Der Wachmann sah eine Weile zu, wie die Parklücken auf der Straße sich vermehrten, bevor er sich umwandte und seinen letzten Rundgang begann. Dieser letzte Rundgang war eigentlich überflüssig, denn inzwischen waren die meisten Geschäftsinhaber in den Läden angekommen und damit beschäftigt, die Ladenkassen zu öffnen und das Wechselgeld einzusortieren. Viertel vor acht. Das war hier die ruhigste Zeit.
Er ging nicht gern nach Hause, bevor seine Frau die Wohnung verlassen hatte. Sie mochte die Filme nicht, die er mitbrachte und die er sich, ausgestreckt auf seiner Hälfte des Doppelbetts im Schlafzimmer liegend, ansah, bevor er einschlief. Er lächelte bei dem Gedanken an die Kassette, die oben im Raum hinter der Treppe in seiner Aktentasche steckte.
Die beiden Männer, die an einem der Tischchen vor dem Bäckerladen gestanden hatten, waren verschwunden. Der Wachmann sah auf seine Armbanduhr. In einer Minute würde der City-Treff öffnen. Wahrscheinlich standen die Penner dort schon vor der Tür. Er würde jetzt nach oben fahren, den Sicherheitsschlüssel deponieren und ebenfalls verschwinden. Er betrat die Rolltreppe und fuhr nach oben.
Die ältere der beiden Verkäuferinnen im Bäckerladen sah ihm nach.

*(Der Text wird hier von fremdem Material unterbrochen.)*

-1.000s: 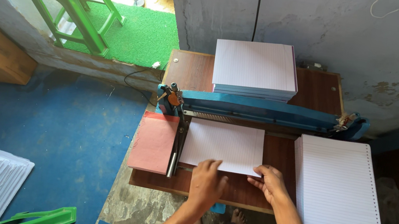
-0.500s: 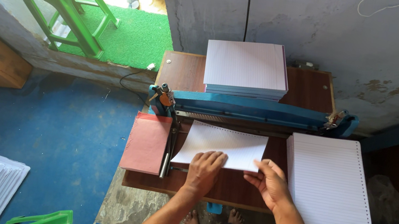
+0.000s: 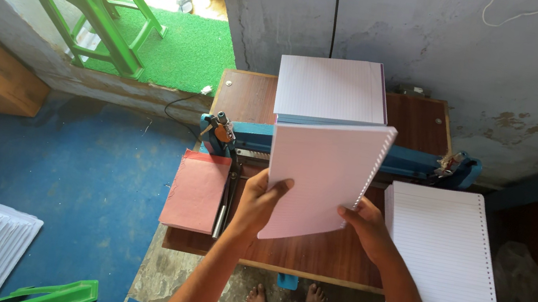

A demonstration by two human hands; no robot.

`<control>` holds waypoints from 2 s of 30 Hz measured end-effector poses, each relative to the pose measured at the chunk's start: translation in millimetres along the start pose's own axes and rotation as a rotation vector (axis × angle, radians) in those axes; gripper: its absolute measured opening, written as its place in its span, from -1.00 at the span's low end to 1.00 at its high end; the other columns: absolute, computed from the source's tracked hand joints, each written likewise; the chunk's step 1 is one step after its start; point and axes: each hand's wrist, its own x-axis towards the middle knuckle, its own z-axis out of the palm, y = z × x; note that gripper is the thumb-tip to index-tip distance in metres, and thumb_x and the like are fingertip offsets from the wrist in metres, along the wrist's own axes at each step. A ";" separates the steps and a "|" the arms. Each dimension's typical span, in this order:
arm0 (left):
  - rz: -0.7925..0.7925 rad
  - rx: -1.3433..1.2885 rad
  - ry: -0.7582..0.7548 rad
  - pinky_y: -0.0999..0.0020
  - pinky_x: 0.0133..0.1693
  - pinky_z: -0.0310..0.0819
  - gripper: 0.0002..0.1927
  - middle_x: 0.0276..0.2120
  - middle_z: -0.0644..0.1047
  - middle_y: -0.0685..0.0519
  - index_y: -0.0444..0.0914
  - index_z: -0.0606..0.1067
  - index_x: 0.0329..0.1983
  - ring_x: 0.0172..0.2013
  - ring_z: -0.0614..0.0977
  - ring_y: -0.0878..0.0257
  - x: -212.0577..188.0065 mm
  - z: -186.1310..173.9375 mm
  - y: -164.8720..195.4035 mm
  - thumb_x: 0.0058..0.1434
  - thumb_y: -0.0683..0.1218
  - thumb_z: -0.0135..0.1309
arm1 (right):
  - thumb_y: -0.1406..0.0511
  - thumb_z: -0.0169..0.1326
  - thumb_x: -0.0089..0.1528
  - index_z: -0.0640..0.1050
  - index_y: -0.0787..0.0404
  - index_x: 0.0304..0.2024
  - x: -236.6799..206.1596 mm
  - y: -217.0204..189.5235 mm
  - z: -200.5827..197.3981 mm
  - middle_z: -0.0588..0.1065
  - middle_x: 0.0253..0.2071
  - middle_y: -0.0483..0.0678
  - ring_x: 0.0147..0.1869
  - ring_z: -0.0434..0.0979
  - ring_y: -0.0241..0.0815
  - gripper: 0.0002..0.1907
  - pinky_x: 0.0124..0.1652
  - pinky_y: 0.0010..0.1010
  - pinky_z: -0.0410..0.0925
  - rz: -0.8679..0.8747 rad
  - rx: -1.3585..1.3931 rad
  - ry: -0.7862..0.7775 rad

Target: The person places lined paper sheets into a manual binding machine, secures them, and staples the edges to form notebooks. The person then places the finished notebooks into a stack on the right side of the table.

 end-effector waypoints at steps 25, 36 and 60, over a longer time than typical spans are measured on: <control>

Ein komischer Kauz war das. Hatte noch nie etwas bei ihnen gekauft oder ein Wort mit ihnen gewechselt. Sein Kollege war netter.
Die Verkäuferin reagierte, ohne dass sie darüber nachdachte, auf die Klingel, die anzeigte, dass eine neue Lage Brötchen fertig war. Sie öffnete die Tür, zog dicke Handschuhe an und holte das Blech aus dem Ofen. Mit trockenem Schurren rutschten die Brötchen vom Blech in den Korb auf dem Ladentisch. Der Backgeruch wurde wieder stärker.
Die ersten Mütter mit Kinderwagen tauchten auf. Das waren die, deren Kinder morgens um sieben wach wurden und sich nicht anders beruhigen ließen, als dass man sie in den Wagen legte und mit ihnen durch die Gegend schob. Immer sah man den Müttern an, dass sie gern noch liegen geblieben wären. Sie rauchten, während sie die Kinderwagen vor sich herschoben, und sahen ernst und gelangweilt zum hundertsten Mal in die Auslagen der Schaufenster. Von einem bestimmten Intelligenzgrad an hätten sie, wären sie gefragt worden, beinahe jeden einzelnen Preis der ausgestellten Waren in den einhundertundvier Schaufenstern auswendig angeben können.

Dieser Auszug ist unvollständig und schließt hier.